Born in 1990 in Portland, Oregon, to a Japanese-born father and a Korean-born mother, Yano reportedly scored 1,500 out of 1,600 on the SAT at age 8. He entered Loyola University Chicago at age 9.
Upon earning his undergraduate degree at age 12, he entered the University of Chicago’s Medical Scientist Training Program. There he earned his Ph.D. in molecular genetics and cell biology in 2009, before earning his M.D. last month.
Yano said the fact that he likes to be around and help people led him to want to become a doctor.

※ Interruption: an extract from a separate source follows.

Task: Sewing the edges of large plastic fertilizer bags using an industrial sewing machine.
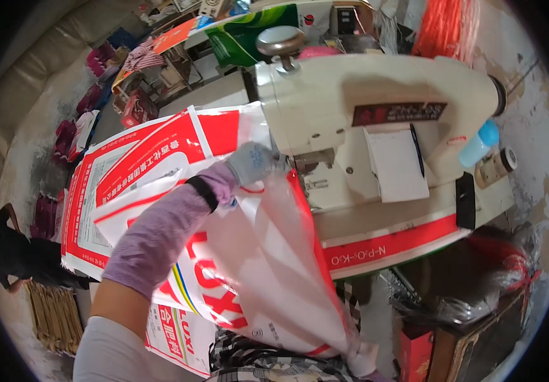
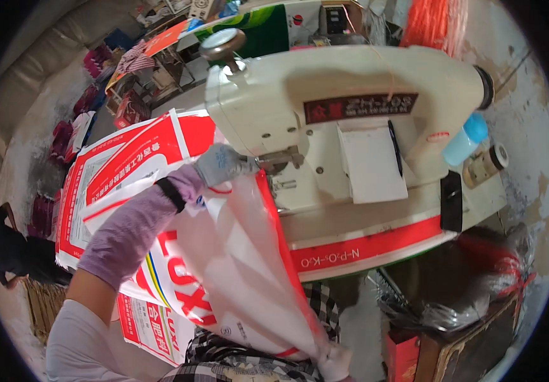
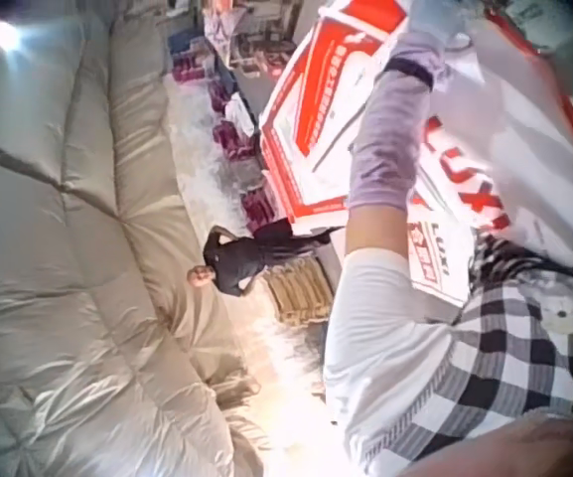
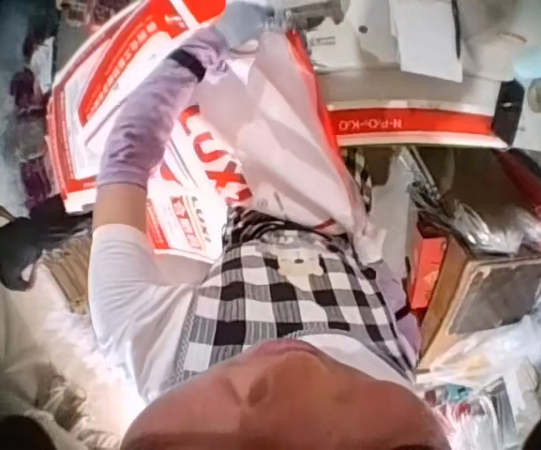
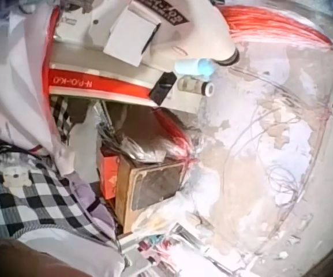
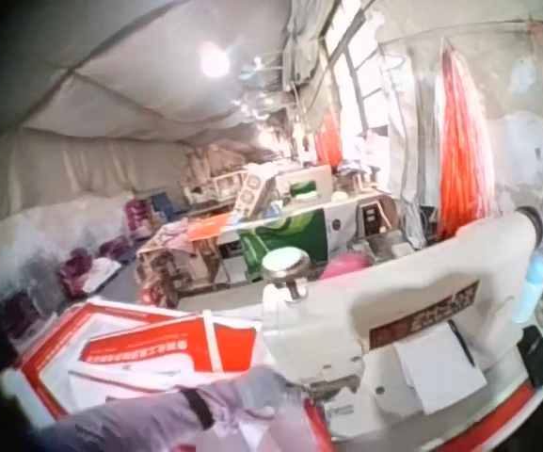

But he also faced a lot of challenges and discrimination while attending university as a teen Asian student, he said.
“Being the youngest student in college and in the Ph.D. program meant a lot of people were unhappy that I was there,” he said.
“For example, when I was applying for (university) programs, the director of one of the programs told me I was too young and that I wouldn’t be able to handle it. And on top of that, he said I had a Korean accent and that was a problem. That was incredibly offensive and it hurt.
“I really didn’t care what this man thought about me. I cared much more about my goal which was to be a doctor.”
The autobiography also includes a list of books, including the Bible and George Orwell’s “Animal Farm,” that Yano says shaped his life.